The rift doesn’t give her her anger. It just gives another reason for people to be afraid of her. And for a time, it’s almost a relief -- at least this fear and mistrust is something she’s earned, something she deserves.

She tries to control it. She tries so hard, and she knows it makes things harder for her mother, for Cordelia, who’s already suffering under her own, unfathomable burden. Quil’s not used to her anger being turned inward, on herself, instead of held like a shield to ward off the world.

_ I should have been faster _ , she thinks, a mantra spinning around and around her head.  _ I should have been better. I should have kept her safe. I should have done more. _

It’s almost inevitable, when the anger burns her up and bursts out of her in a conflagration. It feels good, it feels purging, even as her skin blisters and peels beneath the heat. But when the flames fade and her vision clears, her mother’s shop is half burnt-up in ash and smoke, her mother and sister cowering behind a shelf and somehow, blessedly, miraculously unharmed. But for just an instant, as they peek their heads out around the corner of the shelf, they look at her the way everyone else has always looked at them, and she wants to scream and scream and scream.

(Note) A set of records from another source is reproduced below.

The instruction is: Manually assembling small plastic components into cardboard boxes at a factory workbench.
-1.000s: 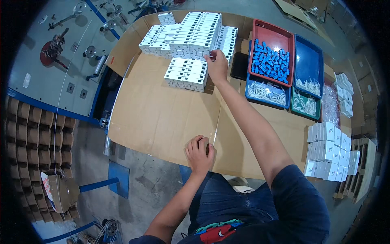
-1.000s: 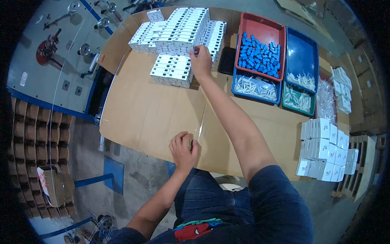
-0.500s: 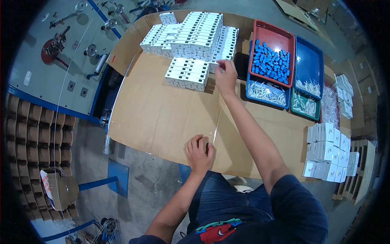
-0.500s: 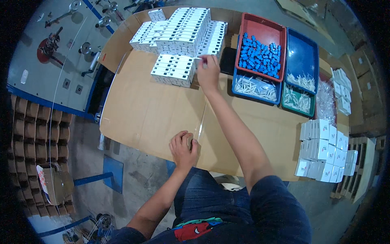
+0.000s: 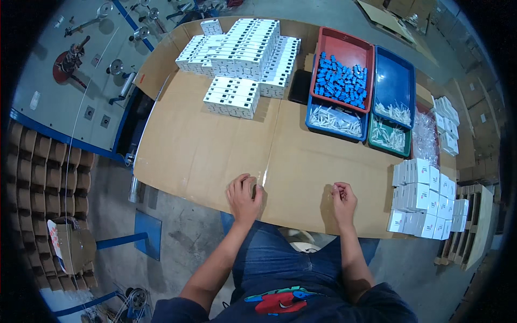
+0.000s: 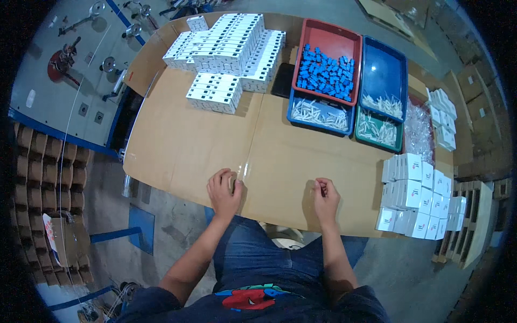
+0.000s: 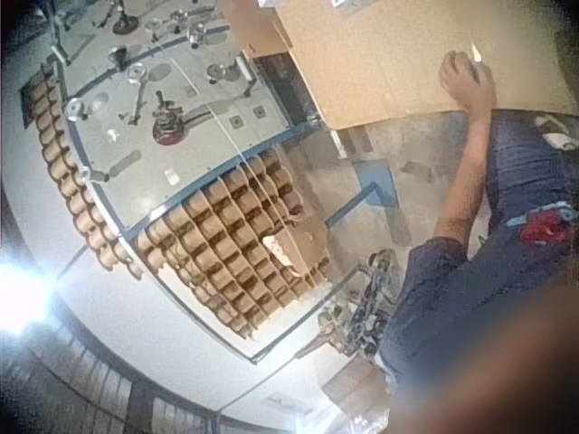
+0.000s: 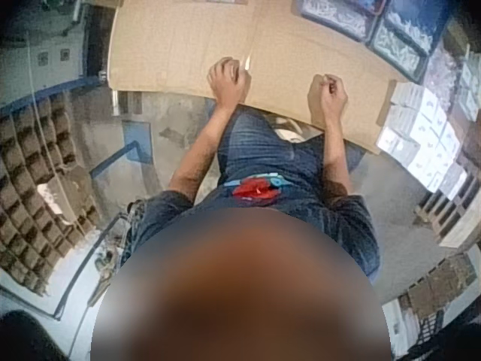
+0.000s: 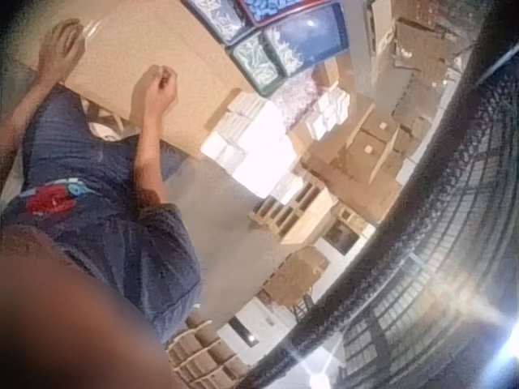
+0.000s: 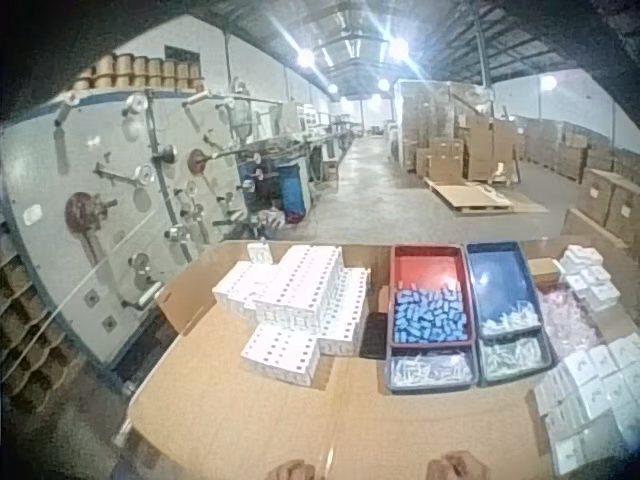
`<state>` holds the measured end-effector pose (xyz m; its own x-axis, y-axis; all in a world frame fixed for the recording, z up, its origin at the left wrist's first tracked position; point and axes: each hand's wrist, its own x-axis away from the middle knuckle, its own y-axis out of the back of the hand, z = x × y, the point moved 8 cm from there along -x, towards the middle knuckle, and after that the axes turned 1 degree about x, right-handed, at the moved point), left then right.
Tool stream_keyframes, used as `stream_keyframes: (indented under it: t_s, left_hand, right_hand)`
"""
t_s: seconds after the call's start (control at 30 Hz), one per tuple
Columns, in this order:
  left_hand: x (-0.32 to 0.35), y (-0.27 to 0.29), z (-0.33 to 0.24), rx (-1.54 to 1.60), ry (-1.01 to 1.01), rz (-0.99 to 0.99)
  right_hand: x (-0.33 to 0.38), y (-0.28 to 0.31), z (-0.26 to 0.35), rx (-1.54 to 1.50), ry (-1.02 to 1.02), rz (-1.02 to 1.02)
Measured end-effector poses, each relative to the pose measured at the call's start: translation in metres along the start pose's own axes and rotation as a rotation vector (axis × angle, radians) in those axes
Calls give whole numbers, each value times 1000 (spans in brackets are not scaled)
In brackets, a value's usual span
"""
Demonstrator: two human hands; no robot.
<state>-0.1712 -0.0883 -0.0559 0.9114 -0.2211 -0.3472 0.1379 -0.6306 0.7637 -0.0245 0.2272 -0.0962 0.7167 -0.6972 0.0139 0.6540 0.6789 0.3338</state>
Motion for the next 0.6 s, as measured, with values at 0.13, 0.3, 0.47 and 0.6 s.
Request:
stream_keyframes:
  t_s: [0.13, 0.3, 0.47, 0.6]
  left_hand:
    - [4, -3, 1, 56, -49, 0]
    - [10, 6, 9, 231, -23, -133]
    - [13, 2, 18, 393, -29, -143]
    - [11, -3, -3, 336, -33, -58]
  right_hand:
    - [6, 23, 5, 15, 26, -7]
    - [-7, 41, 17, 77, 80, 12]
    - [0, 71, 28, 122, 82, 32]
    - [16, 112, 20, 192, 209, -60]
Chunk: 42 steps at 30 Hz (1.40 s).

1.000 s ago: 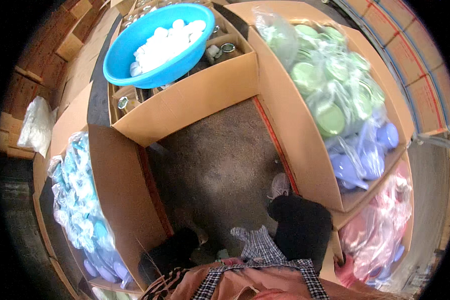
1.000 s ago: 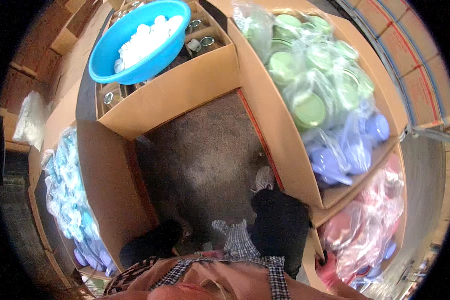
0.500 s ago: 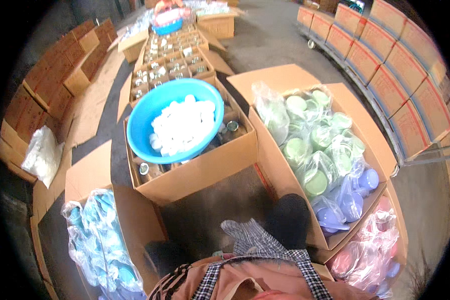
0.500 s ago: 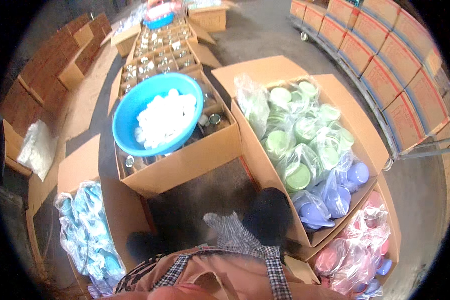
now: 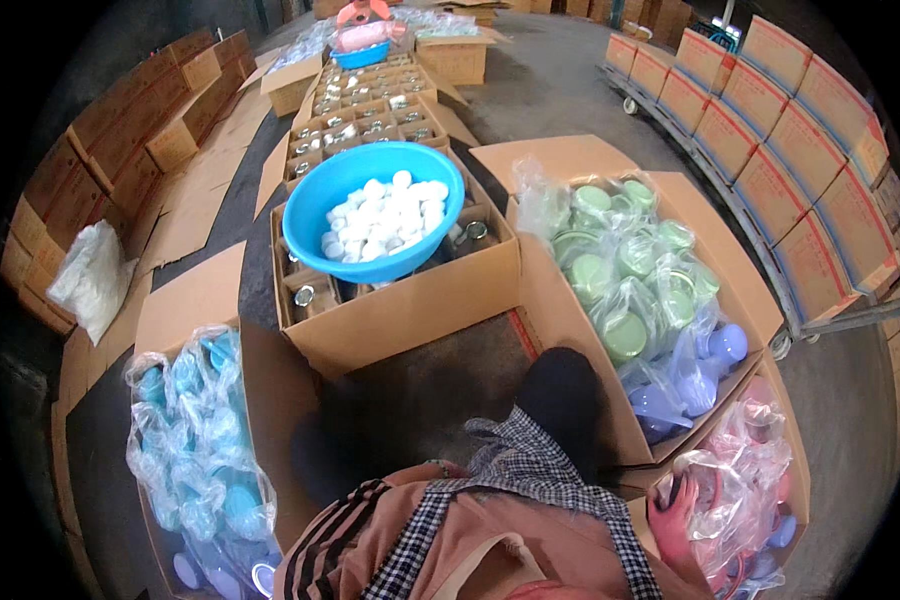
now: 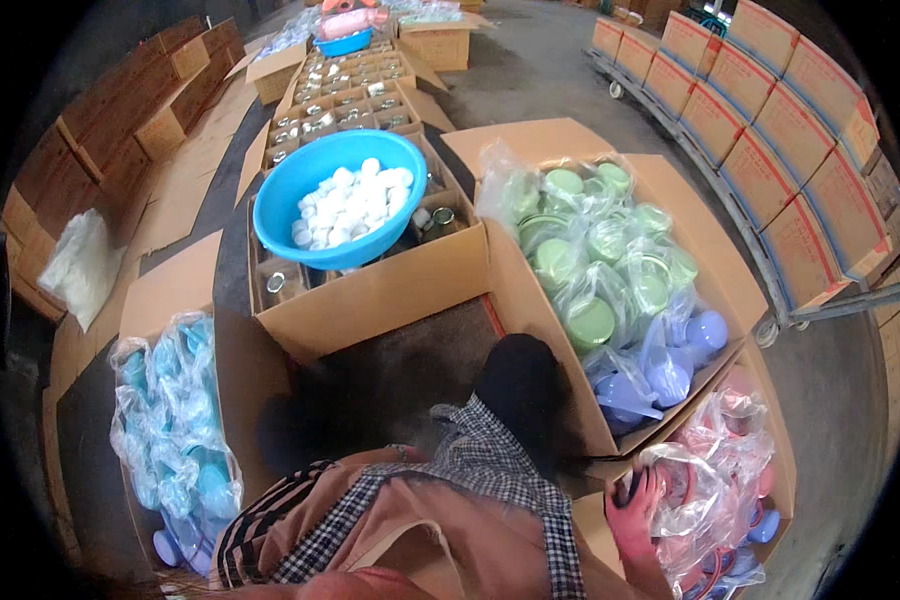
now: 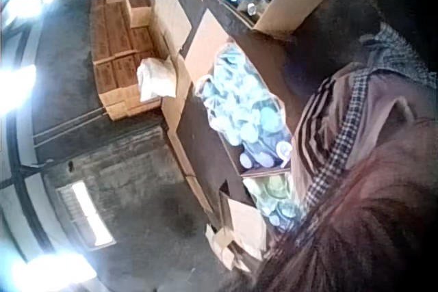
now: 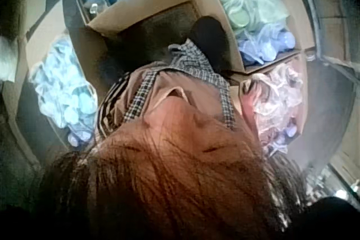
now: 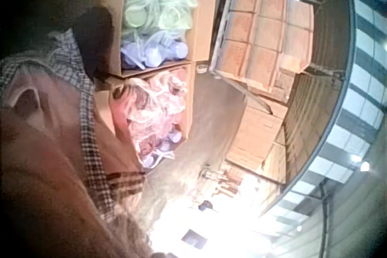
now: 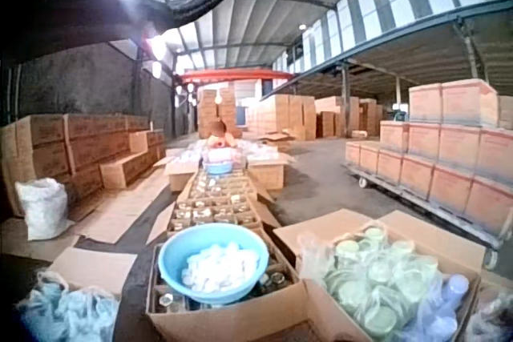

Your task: The person packs plastic pitchers into a cardboard box. They remove a purple pitcher from a plastic bag, place it in the box, then remove a green pitcher from a bag, attach its lid, and place it in the box. Finally, they close the box flaps.

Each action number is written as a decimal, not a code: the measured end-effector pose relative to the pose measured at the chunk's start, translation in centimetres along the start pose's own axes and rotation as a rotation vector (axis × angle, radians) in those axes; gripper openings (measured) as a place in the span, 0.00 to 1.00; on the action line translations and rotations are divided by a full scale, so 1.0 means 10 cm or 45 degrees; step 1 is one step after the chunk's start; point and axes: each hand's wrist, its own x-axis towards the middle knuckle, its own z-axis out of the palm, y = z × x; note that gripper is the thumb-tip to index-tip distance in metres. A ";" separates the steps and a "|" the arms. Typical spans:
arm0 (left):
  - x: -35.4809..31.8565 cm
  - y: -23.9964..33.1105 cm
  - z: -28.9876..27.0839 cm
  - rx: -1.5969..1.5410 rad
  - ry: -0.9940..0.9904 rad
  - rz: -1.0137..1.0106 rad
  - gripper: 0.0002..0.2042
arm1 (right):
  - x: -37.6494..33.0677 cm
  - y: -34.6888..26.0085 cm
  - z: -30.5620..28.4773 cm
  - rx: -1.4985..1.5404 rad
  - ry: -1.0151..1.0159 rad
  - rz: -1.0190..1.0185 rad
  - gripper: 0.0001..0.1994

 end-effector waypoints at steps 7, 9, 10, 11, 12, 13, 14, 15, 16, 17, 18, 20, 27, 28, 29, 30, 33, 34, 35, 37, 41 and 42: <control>0.27 -0.41 -0.04 -0.178 -0.107 -0.191 0.19 | 1.56 -0.48 0.51 -0.232 -0.667 0.031 0.31; 0.39 -0.41 -0.13 -0.227 -0.105 -0.224 0.19 | 1.66 -0.42 0.68 -0.120 -0.511 0.050 0.30; 0.47 -0.39 -0.19 -0.252 -0.099 -0.238 0.19 | 1.64 -0.33 0.83 -0.163 -0.522 -0.064 0.30; 0.55 -0.36 -0.30 -0.265 -0.076 -0.250 0.19 | 1.51 -0.21 1.03 -0.198 -0.536 -0.170 0.30; 0.63 -0.32 -0.42 -0.285 -0.054 -0.263 0.19 | 1.38 -0.08 1.15 -0.232 -0.552 -0.272 0.31; 0.74 -0.29 -0.53 -0.296 -0.062 -0.290 0.19 | 1.28 0.03 1.13 -0.193 -0.535 -0.276 0.29; 0.79 -0.22 -0.69 -0.299 -0.020 -0.289 0.19 | 1.29 0.08 1.17 -0.123 -0.494 -0.316 0.27; 0.83 -0.16 -0.84 -0.299 0.029 -0.289 0.19 | 1.32 0.12 1.23 -0.055 -0.452 -0.354 0.25; 0.86 -0.09 -0.98 -0.269 0.054 -0.296 0.19 | 1.26 0.13 1.22 -0.050 -0.506 -0.316 0.25; 0.88 0.01 -1.11 -0.227 0.072 -0.298 0.19 | 1.21 0.12 1.16 -0.054 -0.552 -0.268 0.25; 0.86 0.13 -1.27 -0.181 0.126 -0.283 0.19 | 1.27 0.08 1.15 -0.039 -0.591 -0.250 0.24; 0.82 0.44 -1.66 -0.063 0.278 -0.213 0.19 | 1.30 -0.01 1.11 -0.055 -0.498 -0.353 0.25; 0.69 1.88 -2.89 0.462 0.949 0.333 0.18 | 1.64 -0.19 1.07 0.026 -0.683 -0.207 0.25; 0.84 2.14 -2.95 0.561 0.970 0.435 0.18 | 1.48 -0.21 1.04 0.017 -0.731 -0.093 0.25; 0.77 2.19 -3.08 0.560 1.054 0.495 0.18 | 1.65 -0.29 0.99 -0.019 -0.817 -0.101 0.25; 0.79 2.32 -3.09 0.612 1.067 0.575 0.18 | 1.65 -0.33 0.96 -0.040 -0.792 -0.114 0.25; 0.97 2.51 -2.69 0.764 0.864 0.779 0.18 | 1.56 -0.32 0.99 -0.091 -0.657 -0.148 0.24; 0.98 2.45 -2.53 0.790 0.711 0.783 0.18 | 1.63 -0.32 1.09 -0.084 -0.588 -0.221 0.23; 1.15 2.34 -2.28 0.814 0.425 0.739 0.18 | 1.55 -0.31 1.09 -0.095 -0.518 -0.238 0.23; 1.56 1.89 -1.79 0.918 -0.248 0.420 0.18 | 1.50 -0.38 1.00 -0.043 -0.630 -0.084 0.24; 2.13 1.12 -1.38 1.036 -0.702 0.059 0.18 | 1.62 -0.49 0.88 -0.091 -0.523 0.049 0.26; 2.15 1.25 -1.36 1.043 -0.661 0.069 0.18 | 1.59 -0.52 0.86 -0.108 -0.439 0.184 0.27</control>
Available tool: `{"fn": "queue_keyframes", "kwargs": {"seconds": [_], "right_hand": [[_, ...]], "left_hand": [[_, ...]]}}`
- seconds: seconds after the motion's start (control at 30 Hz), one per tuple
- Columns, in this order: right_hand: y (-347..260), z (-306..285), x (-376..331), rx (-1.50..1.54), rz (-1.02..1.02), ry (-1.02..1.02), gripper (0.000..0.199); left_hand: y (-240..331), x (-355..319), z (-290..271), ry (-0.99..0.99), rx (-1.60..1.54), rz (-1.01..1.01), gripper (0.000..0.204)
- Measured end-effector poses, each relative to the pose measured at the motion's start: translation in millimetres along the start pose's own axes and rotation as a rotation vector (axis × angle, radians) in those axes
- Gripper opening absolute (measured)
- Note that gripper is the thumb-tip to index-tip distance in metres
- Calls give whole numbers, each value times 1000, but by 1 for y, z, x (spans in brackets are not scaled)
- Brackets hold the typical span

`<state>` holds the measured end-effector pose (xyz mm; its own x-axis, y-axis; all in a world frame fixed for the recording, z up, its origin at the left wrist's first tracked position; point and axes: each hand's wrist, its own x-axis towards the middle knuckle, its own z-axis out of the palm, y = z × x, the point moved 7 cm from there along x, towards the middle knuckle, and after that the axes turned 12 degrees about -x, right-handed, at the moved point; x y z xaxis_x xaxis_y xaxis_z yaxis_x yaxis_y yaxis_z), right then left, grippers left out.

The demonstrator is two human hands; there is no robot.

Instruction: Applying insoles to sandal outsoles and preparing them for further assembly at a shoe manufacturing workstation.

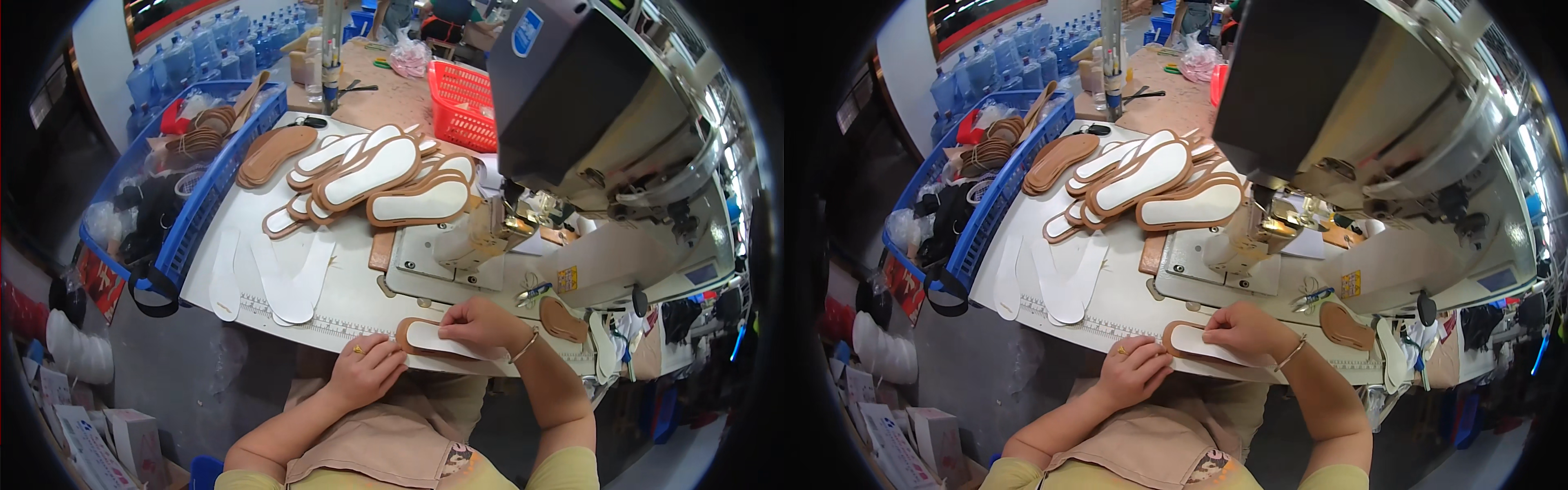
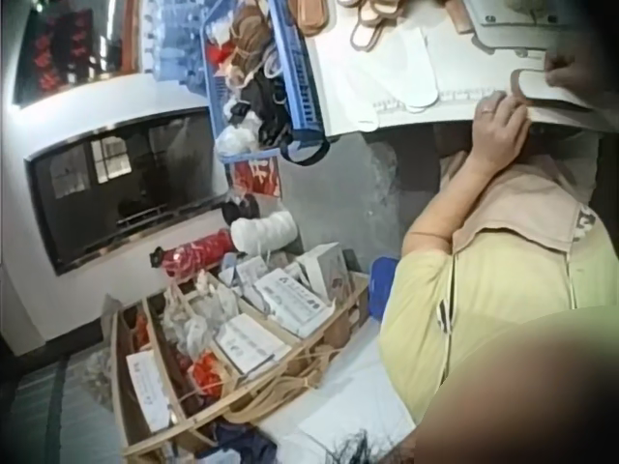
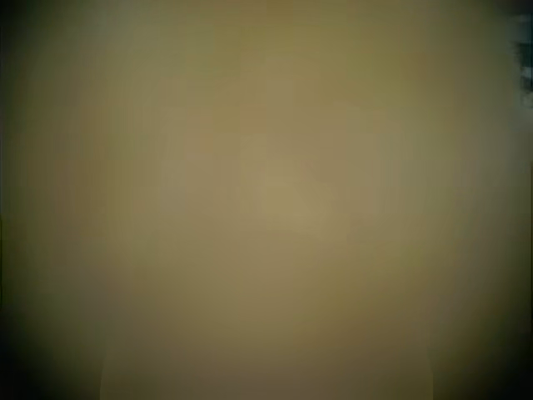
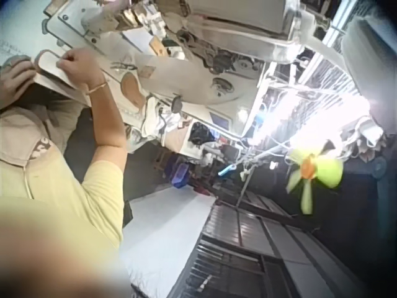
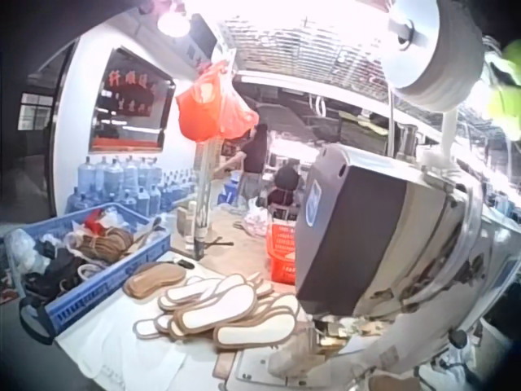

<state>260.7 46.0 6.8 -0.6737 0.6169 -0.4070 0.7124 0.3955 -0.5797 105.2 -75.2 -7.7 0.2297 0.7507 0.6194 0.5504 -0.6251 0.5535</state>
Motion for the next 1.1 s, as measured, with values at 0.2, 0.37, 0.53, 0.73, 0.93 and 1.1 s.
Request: {"fn": "queue_keyframes", "kwargs": {"seconds": [0.2, 0.37, 0.53, 0.73, 0.93, 1.1], "right_hand": [[6, 7, 12, 29, 56, -50, 26], [6, 8, 14, 16, 68, -67, 25], [4, 9, 14, 35, 76, -74, 25], [2, 9, 15, 19, 85, -63, 26], [4, 9, 15, -3, 89, -52, 26], [15, -9, 9, -190, 86, -111, 34]], "left_hand": [[0, -1, -1, -1, 15, 16, 21], [-2, -3, 1, 25, 22, 21, 23], [-2, -2, 0, 27, 33, 21, 28], [-2, -2, 0, 7, 46, 14, 34], [6, 4, 8, -149, 128, -36, 56], [8, 5, 16, -256, 254, -40, 67]]}}
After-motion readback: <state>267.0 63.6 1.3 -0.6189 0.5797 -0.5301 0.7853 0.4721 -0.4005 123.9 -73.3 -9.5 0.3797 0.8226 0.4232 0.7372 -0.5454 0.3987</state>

She leaves, though Cordelia cries and her mother begs her not to. She leaves because it’s the only thing she can do for them. She can’t help Cordelia and she’s only a liability to their mother. She walks away, a sack full of her meager belongings on her back, and feels the flames licking up her ribs and igniting in her heart, turning her chest to an inferno.

It’s not fair. It’s not  _ fair _ . She’s tried to be good all her life, to be better than others believed her able to be, and now she’s lost everything.

She takes the name Tranquility, and for the first few months every time she introduces herself, every time someone uses the name, she wants to laugh, bitter and long. It’s what she aspires to, but it’s not what she is.

There’s a farmstead on the road between her cottage and the village. She passes it one day to find the barn engulfed in flames, spewing thick smoke into the sky, and the farmer standing with his livestock on the other side of the road, watching it burn.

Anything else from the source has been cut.